Entry one of probably several
It sounds like a re-telling of the Girardian mimetic theory through the frame of porn instead of Christianity? If so, and based on what you have summarized so far, it seems to be a narrower re-telling, since by nature of pornography it has a tendency to focus on only people's sexual desires rather than desires in general (of which, admittedly, sexual ones make up a large amount).
So, if you've the energy after reading this, you should go back and pick a couple posts from his blog to see how 2022 RC would review them, and try to figure out if he changed, or you did, or the format/topic makes a difference, etc.
There seems to be a genre of books that are ostensibly "about" something but seem more like excuses for rhetorical performance. Carlyle's "Sartor Resartus" and Kierkegaard's "Either / Or", and David Foster Wallace's review of a dictionary come to mind.
The Last Psychiatrist was kind of before my time, my exposure to it is almost entirely second-hand.
I guess the first point about the appeal of pornography being the unwillingness to fantasise makes some sort of sense, although I suppose you could say the same about any form of entertainment so I'm not sure if its as profound as it initially sounds (which I think is the problem with a lot of TLP's writing).
The third point just seems weird, although I suppose I see sexual desire as more akin to hunger than to anything else (more biological than intellectual), and the idea that I enjoy eating junk food in order to deprive other people of it is absurd - there is far too much of it! (I think the analogy between pornography and junk food works on multiple levels.) This may make more sense in context though, so I guess I'll have to wait for part 2.
With regard to claim #1: I don't think this makes sense because people have to take responsibility for what they have chosen to watch. A person who fantasizes about something extremely taboo may feel shame but that person who searches for that extremely taboo thing is also going to feel shame.
With regard to claim #3: I think people who are wanted by others are more wanted for sure but that might be more common among women. The whole 'He is more attractive if he has a wedding ring' type of thing. I don't think it is the 'only' pleasure you get by any stretch.
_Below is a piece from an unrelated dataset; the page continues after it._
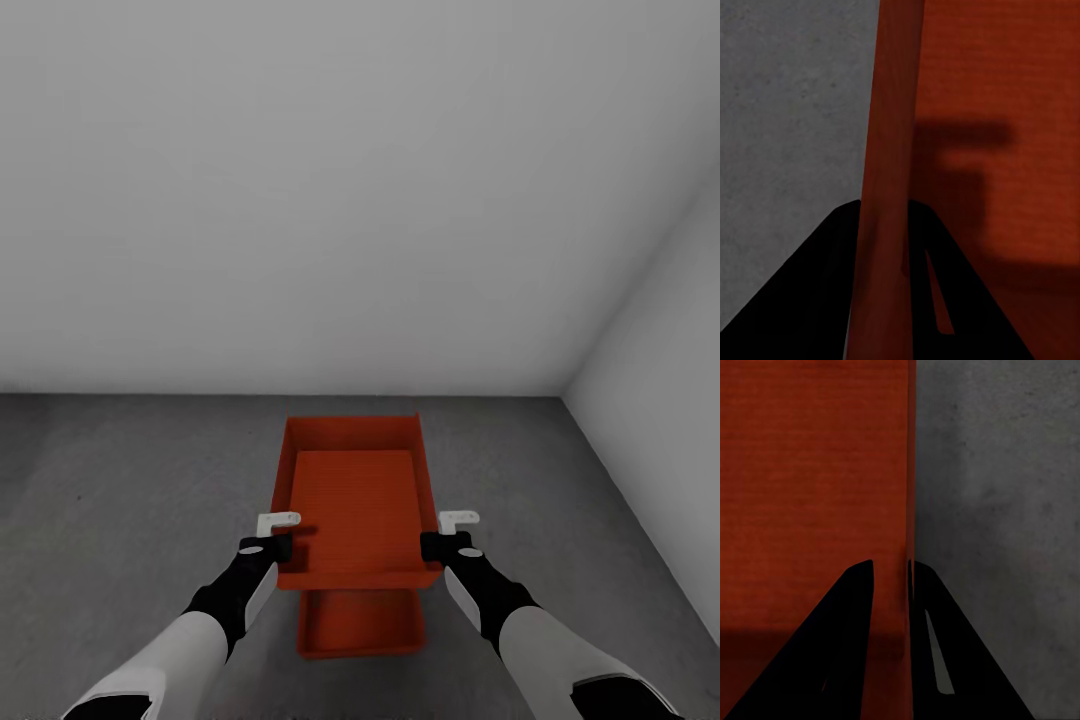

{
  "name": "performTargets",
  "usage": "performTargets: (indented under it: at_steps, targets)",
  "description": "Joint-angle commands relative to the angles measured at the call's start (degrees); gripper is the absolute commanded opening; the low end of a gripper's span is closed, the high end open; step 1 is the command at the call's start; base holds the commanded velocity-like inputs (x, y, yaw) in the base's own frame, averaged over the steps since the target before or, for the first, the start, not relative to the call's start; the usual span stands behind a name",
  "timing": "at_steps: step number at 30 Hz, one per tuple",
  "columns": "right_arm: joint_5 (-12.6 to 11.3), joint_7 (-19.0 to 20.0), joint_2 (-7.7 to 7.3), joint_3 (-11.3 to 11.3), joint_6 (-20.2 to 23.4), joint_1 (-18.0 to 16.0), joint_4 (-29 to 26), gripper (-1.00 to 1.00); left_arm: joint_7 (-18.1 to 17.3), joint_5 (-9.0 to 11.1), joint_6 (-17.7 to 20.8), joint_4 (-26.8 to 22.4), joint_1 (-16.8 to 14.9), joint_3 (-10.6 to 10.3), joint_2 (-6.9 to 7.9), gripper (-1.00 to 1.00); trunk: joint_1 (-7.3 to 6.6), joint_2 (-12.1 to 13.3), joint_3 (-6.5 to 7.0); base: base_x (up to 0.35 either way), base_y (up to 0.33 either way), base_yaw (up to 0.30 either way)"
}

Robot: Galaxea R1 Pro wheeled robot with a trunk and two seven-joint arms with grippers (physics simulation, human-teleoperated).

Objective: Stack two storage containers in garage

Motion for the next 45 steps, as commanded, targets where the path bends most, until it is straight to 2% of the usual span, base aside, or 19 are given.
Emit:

That's kind of absurd.
I know nothing about this author or this book, but your review has convinced me that I definitely don't want to read it. It sounds exhausting.
Out of curiosity, does the author talk about single people at all? That seems like the most obvious case where his "you only want [romance/sex] to deprive others" claim breaks down. Sure, some single people want relationships and could probably be included in this claim, but not all of them. Some people are perfectly happy being single for years or even a lifetime.
The first three paragraphs… I don’t really get. Is feeling smart the main value you yourself get from reading TLP? Or do you think that’s the main reason _others_ like it is for phony feel-smart reasons, but you yourself see the deeper meaning, unlike the phonies?
(Honestly I’m just miffed, because when I discovered TLP last year, I really did think some of it was profound, and it helped me improve my life and how I treat people. I’m guessing the intent of the first few paragraphs of your post is to be self-deprecating, but… I think they’re mean)
It’s OK to just straightforwardly really like TLP!